If you suspect Lupus, you should visit a doctor for a proper diagnosis.
Thyroid gland hormones are necessary for regulation of the metabolism, maintaining body temperature and other important functions.
Hyperthyroidism is caused by an underactive thyroid gland. This can lead to dermatitis or inflammation of the skin. This would present itself as wrinkles on the skin among other things.
Ask your doctor to do a thyroid panel including T3, T4, Free T3, Free T4, and antibody.
Drink plenty of water
As mentioned above, drink at least 6 glasses a day and up to 8 glasses to keep your body hydrated and your skin moisturized.
Moisturizing your hands can help to keep moisture in.

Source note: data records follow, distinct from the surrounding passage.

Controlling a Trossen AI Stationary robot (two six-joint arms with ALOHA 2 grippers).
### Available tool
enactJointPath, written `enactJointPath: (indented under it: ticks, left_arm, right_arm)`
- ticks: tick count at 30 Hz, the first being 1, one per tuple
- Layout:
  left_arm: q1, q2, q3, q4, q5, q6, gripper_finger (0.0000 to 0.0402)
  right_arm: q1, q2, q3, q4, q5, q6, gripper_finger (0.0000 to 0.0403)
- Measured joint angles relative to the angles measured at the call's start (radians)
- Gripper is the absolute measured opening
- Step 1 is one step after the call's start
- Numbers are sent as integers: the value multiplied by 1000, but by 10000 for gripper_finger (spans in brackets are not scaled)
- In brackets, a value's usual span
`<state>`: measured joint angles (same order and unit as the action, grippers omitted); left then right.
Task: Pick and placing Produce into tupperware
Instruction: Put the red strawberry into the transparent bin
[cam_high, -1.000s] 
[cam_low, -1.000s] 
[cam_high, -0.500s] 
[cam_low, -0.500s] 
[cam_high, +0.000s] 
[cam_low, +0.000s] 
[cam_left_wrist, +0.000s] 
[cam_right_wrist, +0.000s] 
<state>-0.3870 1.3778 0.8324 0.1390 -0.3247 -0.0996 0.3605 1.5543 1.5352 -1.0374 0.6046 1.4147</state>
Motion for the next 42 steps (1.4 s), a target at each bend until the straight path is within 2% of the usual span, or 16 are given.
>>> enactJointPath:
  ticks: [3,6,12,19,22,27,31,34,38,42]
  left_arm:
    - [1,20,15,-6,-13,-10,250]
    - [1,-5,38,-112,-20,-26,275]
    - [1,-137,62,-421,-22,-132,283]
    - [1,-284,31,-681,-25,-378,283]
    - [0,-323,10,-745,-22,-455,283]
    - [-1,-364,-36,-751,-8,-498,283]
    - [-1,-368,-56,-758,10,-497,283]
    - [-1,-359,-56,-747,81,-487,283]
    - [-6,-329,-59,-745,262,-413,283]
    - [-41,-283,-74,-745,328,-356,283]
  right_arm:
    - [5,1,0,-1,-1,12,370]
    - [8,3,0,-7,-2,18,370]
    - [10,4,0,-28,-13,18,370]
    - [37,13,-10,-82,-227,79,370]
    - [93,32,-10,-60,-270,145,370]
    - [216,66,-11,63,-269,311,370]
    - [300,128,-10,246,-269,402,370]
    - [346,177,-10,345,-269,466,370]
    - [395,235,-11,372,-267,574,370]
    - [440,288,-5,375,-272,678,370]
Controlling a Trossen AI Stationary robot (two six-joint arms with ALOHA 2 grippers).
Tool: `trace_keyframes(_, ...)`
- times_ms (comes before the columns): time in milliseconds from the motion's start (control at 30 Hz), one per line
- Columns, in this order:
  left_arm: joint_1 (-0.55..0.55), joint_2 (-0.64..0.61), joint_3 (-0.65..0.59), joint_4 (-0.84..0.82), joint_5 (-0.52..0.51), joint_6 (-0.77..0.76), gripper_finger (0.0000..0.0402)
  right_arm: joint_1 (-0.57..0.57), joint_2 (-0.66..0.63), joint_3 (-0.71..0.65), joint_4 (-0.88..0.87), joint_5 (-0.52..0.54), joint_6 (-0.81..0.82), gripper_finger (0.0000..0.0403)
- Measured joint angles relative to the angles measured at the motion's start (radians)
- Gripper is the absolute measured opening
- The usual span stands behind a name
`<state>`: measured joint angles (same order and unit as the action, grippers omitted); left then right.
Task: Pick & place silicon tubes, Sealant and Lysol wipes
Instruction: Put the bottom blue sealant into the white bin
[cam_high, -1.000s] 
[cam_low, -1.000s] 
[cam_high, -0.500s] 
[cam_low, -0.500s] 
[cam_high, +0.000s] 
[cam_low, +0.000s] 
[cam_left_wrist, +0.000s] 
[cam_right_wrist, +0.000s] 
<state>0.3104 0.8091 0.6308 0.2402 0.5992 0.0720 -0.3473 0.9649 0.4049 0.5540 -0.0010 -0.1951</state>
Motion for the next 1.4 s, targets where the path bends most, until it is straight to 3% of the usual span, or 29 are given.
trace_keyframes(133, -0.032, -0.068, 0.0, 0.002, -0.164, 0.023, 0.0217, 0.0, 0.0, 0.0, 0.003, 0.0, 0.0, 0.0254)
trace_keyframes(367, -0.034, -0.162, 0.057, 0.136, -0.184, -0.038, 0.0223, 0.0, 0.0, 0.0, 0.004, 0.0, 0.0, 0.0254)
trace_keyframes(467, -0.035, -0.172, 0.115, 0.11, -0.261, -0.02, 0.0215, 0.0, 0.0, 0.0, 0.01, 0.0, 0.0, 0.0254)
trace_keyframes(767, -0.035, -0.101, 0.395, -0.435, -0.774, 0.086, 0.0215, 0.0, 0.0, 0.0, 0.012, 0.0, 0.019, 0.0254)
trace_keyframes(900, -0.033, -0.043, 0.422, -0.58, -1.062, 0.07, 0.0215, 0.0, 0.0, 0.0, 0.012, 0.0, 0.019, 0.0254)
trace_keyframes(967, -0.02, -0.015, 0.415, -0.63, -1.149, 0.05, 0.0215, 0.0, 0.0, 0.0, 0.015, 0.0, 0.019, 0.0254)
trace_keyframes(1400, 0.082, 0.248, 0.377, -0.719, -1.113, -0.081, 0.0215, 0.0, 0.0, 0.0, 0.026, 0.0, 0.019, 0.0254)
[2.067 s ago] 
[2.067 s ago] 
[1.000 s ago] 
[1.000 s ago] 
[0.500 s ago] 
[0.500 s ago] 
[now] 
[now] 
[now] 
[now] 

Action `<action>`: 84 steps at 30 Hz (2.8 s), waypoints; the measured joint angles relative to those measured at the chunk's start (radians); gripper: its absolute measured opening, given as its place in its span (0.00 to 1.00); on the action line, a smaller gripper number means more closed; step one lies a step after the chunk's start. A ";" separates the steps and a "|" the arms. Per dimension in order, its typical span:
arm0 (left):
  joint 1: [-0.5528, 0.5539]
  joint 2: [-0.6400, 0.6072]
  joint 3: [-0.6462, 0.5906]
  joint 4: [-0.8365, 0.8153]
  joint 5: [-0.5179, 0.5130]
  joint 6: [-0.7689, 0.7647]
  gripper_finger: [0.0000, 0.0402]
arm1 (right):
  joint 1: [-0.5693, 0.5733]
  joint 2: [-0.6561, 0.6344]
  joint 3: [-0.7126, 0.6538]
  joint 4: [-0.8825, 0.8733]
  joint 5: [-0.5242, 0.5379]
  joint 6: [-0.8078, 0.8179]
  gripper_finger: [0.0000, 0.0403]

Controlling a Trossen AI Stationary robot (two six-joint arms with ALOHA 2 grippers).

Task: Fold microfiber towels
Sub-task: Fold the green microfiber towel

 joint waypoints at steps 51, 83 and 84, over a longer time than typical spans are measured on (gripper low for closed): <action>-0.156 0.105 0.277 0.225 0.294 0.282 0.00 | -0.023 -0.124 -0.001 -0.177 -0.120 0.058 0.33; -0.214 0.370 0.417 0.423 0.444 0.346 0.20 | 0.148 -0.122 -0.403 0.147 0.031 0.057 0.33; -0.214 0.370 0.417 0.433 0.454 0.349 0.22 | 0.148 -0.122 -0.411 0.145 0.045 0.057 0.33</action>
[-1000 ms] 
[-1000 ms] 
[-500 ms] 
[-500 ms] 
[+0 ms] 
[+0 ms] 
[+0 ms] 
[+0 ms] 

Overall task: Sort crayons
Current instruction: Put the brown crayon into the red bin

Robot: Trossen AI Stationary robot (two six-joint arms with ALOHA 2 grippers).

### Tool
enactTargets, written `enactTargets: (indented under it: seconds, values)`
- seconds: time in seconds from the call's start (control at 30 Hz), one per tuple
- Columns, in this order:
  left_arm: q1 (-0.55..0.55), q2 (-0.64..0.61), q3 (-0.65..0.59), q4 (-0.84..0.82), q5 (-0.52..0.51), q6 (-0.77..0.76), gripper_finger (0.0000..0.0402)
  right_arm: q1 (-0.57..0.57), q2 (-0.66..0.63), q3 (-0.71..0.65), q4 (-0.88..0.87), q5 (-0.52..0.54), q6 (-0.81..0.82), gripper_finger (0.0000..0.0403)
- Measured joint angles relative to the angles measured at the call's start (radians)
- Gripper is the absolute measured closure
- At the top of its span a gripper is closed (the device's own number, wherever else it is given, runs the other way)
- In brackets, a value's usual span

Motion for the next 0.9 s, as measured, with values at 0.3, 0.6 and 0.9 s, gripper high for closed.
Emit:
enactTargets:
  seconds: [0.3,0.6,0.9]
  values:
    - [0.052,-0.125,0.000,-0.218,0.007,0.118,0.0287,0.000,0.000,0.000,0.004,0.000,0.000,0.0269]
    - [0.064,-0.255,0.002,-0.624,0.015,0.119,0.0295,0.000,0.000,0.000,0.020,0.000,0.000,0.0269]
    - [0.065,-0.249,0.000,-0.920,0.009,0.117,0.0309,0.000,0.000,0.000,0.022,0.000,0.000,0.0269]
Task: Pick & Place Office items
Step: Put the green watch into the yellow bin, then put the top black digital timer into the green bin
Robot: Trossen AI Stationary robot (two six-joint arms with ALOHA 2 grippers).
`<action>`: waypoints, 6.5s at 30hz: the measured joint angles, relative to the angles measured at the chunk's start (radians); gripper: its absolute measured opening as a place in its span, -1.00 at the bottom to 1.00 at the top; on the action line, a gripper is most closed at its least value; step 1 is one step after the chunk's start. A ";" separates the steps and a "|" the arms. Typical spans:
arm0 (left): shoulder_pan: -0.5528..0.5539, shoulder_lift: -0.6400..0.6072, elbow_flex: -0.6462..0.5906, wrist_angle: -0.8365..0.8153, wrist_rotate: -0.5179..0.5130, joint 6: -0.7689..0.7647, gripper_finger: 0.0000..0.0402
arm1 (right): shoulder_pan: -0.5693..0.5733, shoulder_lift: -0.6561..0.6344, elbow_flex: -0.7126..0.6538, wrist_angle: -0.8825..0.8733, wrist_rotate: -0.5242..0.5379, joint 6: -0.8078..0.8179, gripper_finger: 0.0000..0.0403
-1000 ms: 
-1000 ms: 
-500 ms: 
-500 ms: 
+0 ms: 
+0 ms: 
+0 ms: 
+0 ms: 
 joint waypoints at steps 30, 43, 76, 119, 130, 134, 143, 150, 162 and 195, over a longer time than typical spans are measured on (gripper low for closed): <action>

If regular moisturization doesn’t work, try Fenugreek.
Take 3 tbsps. of ground, fenugreek leaves and mix with water to create a paste. Apply the paste on your hands and leave it to dry overnight. Use it every night before bed for one week for best results.
Aloe Vera is the holy grail of all things skin. Cut a fresh aloe plant and apply the gel on your hands. Leave it on for up to 45 minutes and then rinse off.
Aloe Vera helps to return elasticity to the skin, clearing out wrinkles.
Lemon and sugar
This will helps reduce the appearance their appearance. Take the juice of ½ a lemon and mix it with 1 tsp of sugar. Rub the moisture on your hands for 15 minutes and then rinse.
Do this every day for one week.
Improve the health of your skin by eating Vitamin C and E enriched foods. These include dark leafy greens, bell peppers, papaya or almonds, spinach, sweet potato.
Also take supplements to help regulate healthy vitamins in your body.